The Co-pay Program (“Program”) is valid ONLY for patients with commercial (private or non-governmental) insurance who have a valid prescription for a Food and Drug Administration (FDA)-approved indication of a Genentech medicine. The Program is not available to patients whose prescriptions are reimbursed under any federal, state, or government-funded insurance programs (included but not limited to Medicare, Medicare Advantage, Medigap, Medicaid, TRICARE, Department of Defense, or Veterans Affairs Programs) or where prohibited by law or by the patient's health insurance provider. If at any time a patient begins receiving prescription drug coverage under any such federal, state or government-funded healthcare programs, the patient will no longer be eligible for the Program.

Under the Program, the patient may be required to pay a co-pay. The final amount owed by a patient may be as little as $0 for the Genentech medicine (see Program specific details available at the Program website).
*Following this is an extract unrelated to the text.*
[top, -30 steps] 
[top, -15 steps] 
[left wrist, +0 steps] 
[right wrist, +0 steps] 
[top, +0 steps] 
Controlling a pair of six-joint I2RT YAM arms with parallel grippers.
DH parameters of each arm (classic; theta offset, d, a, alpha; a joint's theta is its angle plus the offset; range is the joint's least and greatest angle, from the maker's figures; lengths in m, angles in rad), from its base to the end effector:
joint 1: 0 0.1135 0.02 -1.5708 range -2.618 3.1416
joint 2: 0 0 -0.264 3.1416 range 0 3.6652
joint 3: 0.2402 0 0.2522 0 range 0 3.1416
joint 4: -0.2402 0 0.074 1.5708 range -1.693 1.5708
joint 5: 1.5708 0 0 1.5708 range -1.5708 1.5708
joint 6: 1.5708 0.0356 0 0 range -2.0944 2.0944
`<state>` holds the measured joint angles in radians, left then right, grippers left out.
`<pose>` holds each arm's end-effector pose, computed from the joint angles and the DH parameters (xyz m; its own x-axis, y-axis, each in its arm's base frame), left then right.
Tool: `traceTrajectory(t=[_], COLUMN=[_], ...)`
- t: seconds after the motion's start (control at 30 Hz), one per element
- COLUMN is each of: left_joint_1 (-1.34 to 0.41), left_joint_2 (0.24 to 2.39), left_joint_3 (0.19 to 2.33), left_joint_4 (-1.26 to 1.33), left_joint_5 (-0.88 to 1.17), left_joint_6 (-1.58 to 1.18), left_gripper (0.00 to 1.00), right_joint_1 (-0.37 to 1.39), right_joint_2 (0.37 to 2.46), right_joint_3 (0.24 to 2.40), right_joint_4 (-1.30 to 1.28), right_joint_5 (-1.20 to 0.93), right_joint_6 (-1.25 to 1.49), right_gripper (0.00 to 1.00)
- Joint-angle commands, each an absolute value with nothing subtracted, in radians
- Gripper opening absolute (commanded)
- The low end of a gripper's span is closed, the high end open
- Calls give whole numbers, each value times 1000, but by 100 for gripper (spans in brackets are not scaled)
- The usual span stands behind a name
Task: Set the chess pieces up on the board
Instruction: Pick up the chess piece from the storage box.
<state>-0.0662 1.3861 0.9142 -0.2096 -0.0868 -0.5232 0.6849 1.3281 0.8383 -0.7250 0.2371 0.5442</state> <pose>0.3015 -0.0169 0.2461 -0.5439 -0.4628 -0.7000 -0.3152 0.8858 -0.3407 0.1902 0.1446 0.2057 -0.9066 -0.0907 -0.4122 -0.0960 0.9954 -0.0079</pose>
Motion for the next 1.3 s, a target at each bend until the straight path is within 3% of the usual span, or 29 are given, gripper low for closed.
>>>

The total patient out-of-pocket cost is dependent on the patient’s health insurance plan. The Program assists with the cost of the Genentech medicine only. It does not assist with the cost of other medicines, procedures or office visit fees. After reaching the maximum annual Program benefit amount, the patient will be responsible for all remaining out-of-pocket expenses. The Program benefit amount cannot exceed the patient’s out-of-pocket expenses for the Genentech medicine.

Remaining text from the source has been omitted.